== Segment start ==

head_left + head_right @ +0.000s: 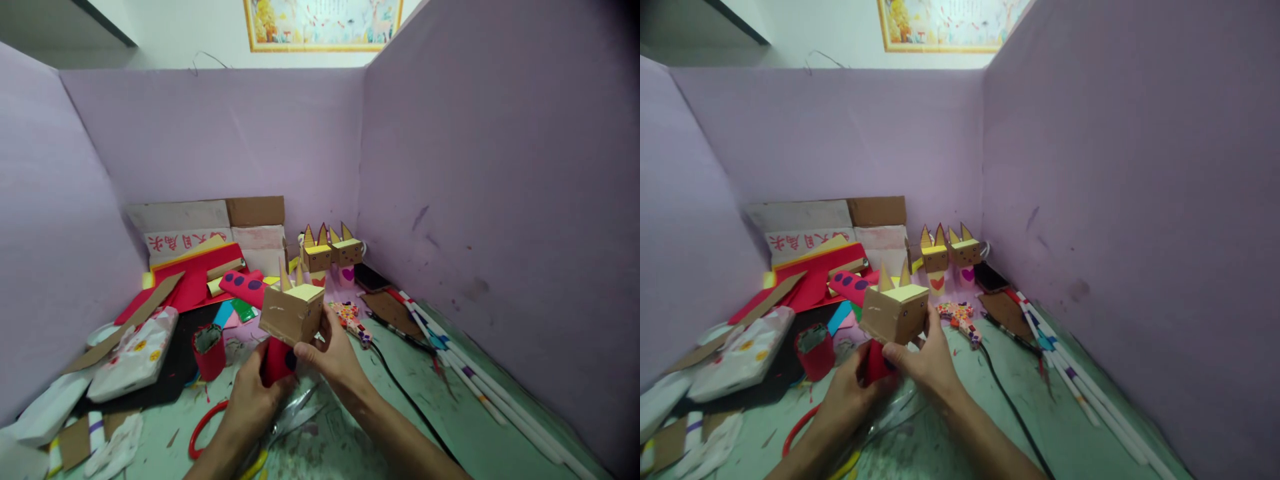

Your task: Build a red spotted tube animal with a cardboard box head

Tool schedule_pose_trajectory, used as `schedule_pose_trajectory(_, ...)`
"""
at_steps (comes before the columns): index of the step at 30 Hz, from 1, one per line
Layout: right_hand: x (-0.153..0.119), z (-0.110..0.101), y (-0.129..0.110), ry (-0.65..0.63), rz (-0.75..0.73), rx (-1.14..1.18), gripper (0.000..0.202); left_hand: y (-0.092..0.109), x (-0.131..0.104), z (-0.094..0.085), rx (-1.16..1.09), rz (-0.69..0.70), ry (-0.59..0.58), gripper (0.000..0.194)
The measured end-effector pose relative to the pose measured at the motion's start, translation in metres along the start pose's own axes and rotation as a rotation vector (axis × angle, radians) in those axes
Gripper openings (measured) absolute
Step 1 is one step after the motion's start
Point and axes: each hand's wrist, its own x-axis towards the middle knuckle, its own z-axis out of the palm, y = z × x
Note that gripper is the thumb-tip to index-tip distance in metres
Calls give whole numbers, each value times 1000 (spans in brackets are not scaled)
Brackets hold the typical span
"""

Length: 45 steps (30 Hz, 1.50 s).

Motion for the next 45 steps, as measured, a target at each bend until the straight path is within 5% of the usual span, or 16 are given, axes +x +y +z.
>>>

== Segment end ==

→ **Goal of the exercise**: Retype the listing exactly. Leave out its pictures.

→ **The answer**:
head_left + head_right @ +0.000s: 

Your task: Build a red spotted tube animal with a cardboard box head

Tool schedule_pose_trajectory, used as `schedule_pose_trajectory(_, ...)`
"""
at_steps (comes before the columns): index of the step at 30 Hz, from 1, one per line
Layout: right_hand: x (-0.153..0.119), z (-0.110..0.101), y (-0.129..0.110), ry (-0.65..0.63), rz (-0.75..0.73), rx (-1.14..1.18), gripper (0.000..0.202); left_hand: y (-0.092..0.109), x (-0.131..0.104), z (-0.094..0.085), rx (-1.16..1.09), rz (-0.69..0.70), ry (-0.59..0.58), gripper (0.000..0.194)
The measured end-effector pose relative to the pose measured at the motion's start, translation in metres along the start pose's own axes and rotation as a rotation vector (axis × angle, radians) in those axes
Gripper openings (measured) absolute
Step 1 is one step after the motion's start
Point and axes: each hand's wrist, its own x-axis towards the middle knuckle, its own z-axis out of the palm, y = z × x
Note that gripper is the thumb-tip to index-tip distance in metres
Calls give whole numbers, each value times 1000 (spans in brackets are not scaled)
Brackets hold the typical span
"""

Length: 45 steps (30 Hz, 1.50 s).

Motion for the next 45 steps, as measured, a target at each bend until the straight path is within 5% of the usual span, or 16 are given, axes +x +y +z.
>>>

This finishes the response to the exercise.